Atteindre les objectifs fixés d’ici à 2030 par l'Union européenne en matière de réduction de gaz à effet de serre (–35 %), de baisse des pesticides (–50 %), ou d’agriculture bio (25 % de la SAU), ne sera pas possible sans détériorer le revenu que la plupart des agriculteurs peinent déjà à dégager malgré le niveau élevé des aides, prévient l’économiste de l'Inrae, Cécile Détang-Dessendre. "On est sur un pas de temps trop court et les incitations financières ne sont pas suffisantes", expliquait-elle, le 9 décembre 2022, lors d’une conférence organisée à Dijon par le groupement d’ experts-comptables et d'avocats AgirAgri.
Les incitations financières sont insuffisantes
L’agriculture évolue dans un cadre compliqué où les ambitions de l’Union européenne et de la France en matière de neutralité carbone se télescopent avec les événements géopolitiques imprévus (crise du Covid, guerre en Ukraine) et des retournements de marché non anticipés (tassement de consommation, en particulier sur le bio).

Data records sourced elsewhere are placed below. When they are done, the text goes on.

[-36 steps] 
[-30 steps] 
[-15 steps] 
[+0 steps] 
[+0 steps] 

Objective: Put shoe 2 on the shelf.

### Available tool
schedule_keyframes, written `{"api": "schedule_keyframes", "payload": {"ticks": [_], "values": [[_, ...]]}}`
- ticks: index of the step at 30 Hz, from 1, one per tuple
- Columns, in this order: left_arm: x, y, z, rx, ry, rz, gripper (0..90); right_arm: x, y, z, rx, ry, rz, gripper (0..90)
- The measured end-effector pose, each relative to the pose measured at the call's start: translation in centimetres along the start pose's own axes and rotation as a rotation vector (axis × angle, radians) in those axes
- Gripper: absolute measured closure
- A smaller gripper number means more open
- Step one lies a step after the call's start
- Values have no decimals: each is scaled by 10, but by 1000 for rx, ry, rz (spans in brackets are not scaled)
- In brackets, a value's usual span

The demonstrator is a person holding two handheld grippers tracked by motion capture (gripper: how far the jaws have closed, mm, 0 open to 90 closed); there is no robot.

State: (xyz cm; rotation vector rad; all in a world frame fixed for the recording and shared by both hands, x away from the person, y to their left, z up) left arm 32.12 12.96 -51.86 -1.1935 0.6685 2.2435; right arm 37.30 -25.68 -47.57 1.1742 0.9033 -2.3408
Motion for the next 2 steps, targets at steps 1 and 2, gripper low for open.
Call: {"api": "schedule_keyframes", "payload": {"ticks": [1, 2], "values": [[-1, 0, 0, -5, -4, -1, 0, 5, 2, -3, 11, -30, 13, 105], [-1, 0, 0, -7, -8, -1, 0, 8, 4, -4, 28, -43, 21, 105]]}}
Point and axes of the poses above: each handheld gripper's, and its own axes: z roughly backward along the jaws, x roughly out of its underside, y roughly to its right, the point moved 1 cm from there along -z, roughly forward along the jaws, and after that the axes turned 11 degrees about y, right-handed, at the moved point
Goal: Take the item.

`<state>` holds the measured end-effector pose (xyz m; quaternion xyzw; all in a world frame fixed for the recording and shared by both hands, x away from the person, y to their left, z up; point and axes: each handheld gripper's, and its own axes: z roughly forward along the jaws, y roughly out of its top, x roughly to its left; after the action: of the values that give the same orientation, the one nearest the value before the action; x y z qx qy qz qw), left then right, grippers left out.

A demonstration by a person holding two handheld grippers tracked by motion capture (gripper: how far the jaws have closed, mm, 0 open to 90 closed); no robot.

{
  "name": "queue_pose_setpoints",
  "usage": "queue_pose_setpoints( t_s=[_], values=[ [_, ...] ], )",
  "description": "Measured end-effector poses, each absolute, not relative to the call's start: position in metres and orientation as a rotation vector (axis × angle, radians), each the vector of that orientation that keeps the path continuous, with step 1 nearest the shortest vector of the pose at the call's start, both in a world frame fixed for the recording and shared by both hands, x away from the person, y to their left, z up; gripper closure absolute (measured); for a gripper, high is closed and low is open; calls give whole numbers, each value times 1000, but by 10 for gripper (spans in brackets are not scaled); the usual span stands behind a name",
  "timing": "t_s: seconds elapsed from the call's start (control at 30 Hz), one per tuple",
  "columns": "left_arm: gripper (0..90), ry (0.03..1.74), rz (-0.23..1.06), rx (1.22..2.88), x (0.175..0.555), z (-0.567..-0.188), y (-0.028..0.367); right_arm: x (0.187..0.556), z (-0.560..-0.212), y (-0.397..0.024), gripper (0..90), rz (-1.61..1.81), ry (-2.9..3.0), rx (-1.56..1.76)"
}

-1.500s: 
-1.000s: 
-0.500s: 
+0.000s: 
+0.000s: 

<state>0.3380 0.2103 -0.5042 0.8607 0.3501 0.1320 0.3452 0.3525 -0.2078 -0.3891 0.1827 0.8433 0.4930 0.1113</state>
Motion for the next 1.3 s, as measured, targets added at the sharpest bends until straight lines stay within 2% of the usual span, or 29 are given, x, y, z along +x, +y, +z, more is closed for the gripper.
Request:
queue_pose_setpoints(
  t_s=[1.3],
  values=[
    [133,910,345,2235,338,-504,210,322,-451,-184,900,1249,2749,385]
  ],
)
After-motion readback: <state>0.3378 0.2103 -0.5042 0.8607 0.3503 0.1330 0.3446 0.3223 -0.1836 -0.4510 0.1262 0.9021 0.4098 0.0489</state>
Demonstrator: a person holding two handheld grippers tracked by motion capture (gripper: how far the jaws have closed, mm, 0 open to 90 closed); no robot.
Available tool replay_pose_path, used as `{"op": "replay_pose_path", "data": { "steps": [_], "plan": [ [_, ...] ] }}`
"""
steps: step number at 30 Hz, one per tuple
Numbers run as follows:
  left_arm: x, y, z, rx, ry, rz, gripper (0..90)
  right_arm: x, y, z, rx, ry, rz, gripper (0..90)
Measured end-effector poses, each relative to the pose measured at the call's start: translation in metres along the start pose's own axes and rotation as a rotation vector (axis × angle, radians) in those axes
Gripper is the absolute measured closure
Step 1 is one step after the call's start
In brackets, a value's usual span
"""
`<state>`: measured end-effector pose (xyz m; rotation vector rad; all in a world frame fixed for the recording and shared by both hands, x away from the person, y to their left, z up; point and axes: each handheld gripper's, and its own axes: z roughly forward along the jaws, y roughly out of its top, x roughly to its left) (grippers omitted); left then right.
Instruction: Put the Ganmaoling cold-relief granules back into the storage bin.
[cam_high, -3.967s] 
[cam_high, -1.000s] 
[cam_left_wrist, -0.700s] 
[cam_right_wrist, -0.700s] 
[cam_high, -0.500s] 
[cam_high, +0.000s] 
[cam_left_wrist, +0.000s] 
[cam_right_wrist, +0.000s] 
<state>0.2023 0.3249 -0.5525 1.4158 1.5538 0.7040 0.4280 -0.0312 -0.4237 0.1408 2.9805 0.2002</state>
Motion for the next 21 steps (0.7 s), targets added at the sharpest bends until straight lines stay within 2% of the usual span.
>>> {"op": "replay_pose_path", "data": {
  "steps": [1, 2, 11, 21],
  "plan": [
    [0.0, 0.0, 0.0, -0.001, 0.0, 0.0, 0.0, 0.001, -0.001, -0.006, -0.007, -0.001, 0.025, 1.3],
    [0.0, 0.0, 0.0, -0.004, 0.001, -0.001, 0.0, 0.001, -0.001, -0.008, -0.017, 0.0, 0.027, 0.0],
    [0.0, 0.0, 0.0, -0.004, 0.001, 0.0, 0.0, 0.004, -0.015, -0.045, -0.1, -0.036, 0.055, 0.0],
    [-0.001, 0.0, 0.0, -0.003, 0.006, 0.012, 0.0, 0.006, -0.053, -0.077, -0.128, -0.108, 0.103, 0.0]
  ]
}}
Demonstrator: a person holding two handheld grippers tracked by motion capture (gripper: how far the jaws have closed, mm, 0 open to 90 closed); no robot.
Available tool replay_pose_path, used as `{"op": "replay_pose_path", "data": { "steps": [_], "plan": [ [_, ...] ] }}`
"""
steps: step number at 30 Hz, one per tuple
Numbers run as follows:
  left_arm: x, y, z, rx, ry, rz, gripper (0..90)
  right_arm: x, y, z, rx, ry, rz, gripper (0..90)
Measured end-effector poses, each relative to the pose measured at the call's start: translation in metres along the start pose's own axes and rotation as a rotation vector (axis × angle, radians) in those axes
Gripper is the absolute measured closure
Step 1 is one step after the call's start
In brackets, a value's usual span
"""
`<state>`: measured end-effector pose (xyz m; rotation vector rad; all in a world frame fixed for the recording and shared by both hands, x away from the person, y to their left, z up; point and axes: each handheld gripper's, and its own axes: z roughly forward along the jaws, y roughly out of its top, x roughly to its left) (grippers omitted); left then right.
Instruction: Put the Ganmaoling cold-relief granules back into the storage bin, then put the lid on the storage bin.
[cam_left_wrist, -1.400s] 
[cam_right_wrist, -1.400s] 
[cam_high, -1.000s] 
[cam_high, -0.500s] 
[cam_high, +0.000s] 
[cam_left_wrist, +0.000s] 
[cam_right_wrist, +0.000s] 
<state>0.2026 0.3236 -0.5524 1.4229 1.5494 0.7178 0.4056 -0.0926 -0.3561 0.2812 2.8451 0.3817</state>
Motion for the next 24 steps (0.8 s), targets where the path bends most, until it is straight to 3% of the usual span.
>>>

Produire autant de biomasse avec des pratiques bio ou agroécologiques n’est actuellement pas faisable, estime la directrice scientifique adjointe de l'agriculture à l’Inrae de Dijon. Pour compenser les écarts de rendement et de revenu, les moyens proposés ne sont pas à la hauteur. Les arbitrages rendus en faveur du bio dans le PSN (plan stratégique national) français — 30 € de plus à l'hectare pour le bio par rapport à la certification HVE (Haute valeur environnementale) — ne sont ainsi pas suffisamment incitatifs.
Rémunérer les services environnementaux
L’idée de rémunérer les exploitations pour les services environnementaux rendus constituerait un vrai levier de la transition agroécologique. Mais elle se heurte pour l’instant à l’orthodoxie politique de la direction générale de l'Agriculture de la Commission européenne, qui estime à tort, que ces paiements sont incompatibles avec les règles de l'Organisation mondiale du commerce (OMC), soulève l'experte.
Pour elle, les écorégimes mis en place dans la nouvelle Pac — obligatoires pour les États et facultatifs pour les agriculteurs — ne répondent pas à ce besoin : "Les écorégimes ressemblent à un service environnemental mais n'en sont pas, pointe Cécile Détang-Dessendre. Ils amènent plutôt du manque à gagner sur les exploitations."
Impliquer le consommateur
Alors qui doit payer le prix de la transition ? C'est la question que pose Cécile Détant-Dessendre : "Les consommateurs qui le peuvent doivent accepter de mettre plus d’argent sur l’alimentation, avance-t-elle. Il va falloir faire des arbitrages qui auront un coût. Les agriculteurs sont une partie de la solution à condition qu’on les soutienne financièrement."